▸ **The task**
Every line of the material must be given again verbatim. Skip the images.

START Data section

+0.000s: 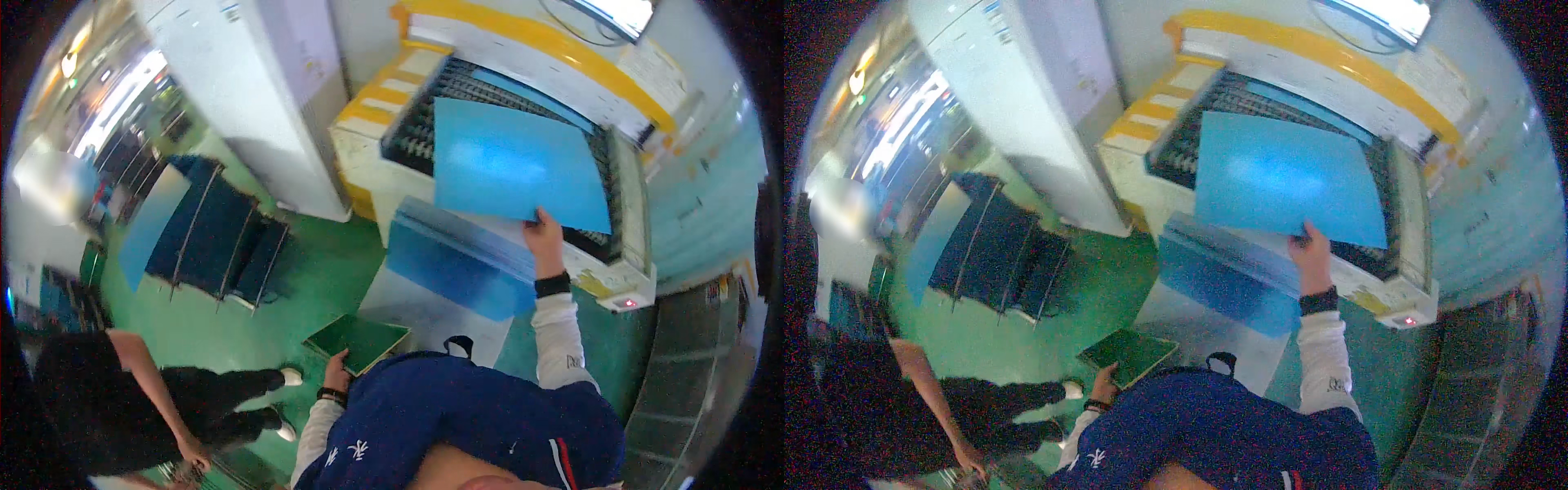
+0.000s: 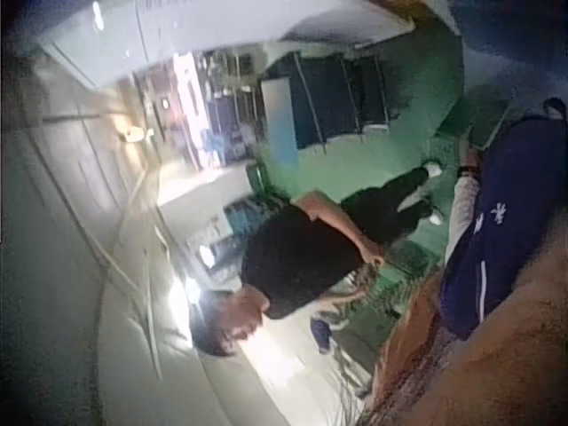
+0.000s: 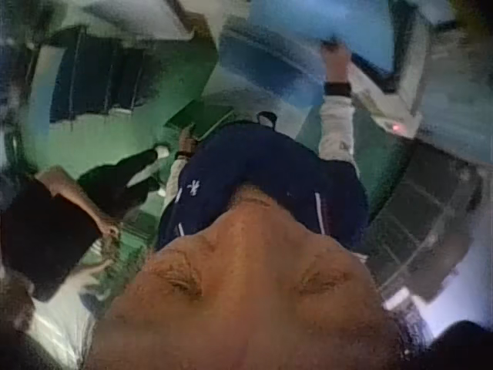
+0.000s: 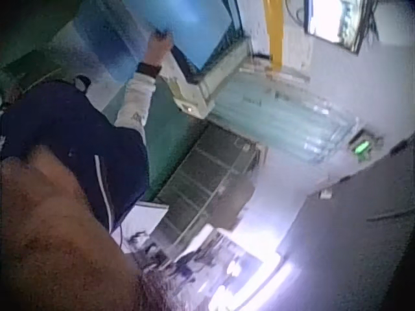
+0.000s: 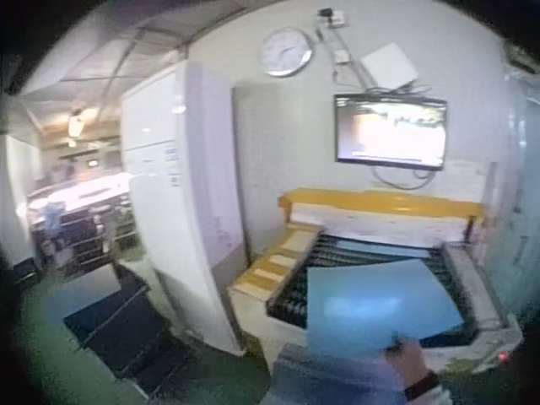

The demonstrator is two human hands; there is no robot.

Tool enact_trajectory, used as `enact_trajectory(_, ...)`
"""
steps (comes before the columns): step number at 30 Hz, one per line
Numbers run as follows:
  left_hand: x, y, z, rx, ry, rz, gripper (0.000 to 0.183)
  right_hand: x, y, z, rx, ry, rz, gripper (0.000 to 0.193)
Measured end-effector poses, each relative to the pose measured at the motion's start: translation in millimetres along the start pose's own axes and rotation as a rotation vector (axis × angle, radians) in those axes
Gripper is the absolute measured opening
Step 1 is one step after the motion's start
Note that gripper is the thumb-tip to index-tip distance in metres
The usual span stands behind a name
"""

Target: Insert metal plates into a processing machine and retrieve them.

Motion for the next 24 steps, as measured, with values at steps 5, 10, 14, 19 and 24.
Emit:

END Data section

▸ **Task response**
+0.000s: 
+0.000s: 
+0.000s: 
+0.000s: 
+0.000s: 

The demonstrator is two human hands; there is no robot.

Tool enact_trajectory, used as `enact_trajectory(_, ...)`
"""
steps (comes before the columns): step number at 30 Hz, one per line
Numbers run as follows:
  left_hand: x, y, z, rx, ry, rz, gripper (0.000 to 0.183)
  right_hand: x, y, z, rx, ry, rz, gripper (0.000 to 0.193)
Measured end-effector poses, each relative to the pose measured at the motion's start: translation in millimetres along the start pose's own axes and rotation as a rotation vector (axis × angle, radians) in those axes
Gripper is the absolute measured opening
Step 1 is one step after the motion's start
Note that gripper is the thumb-tip to index-tip distance in metres
The usual span stands behind a name
"""

Target: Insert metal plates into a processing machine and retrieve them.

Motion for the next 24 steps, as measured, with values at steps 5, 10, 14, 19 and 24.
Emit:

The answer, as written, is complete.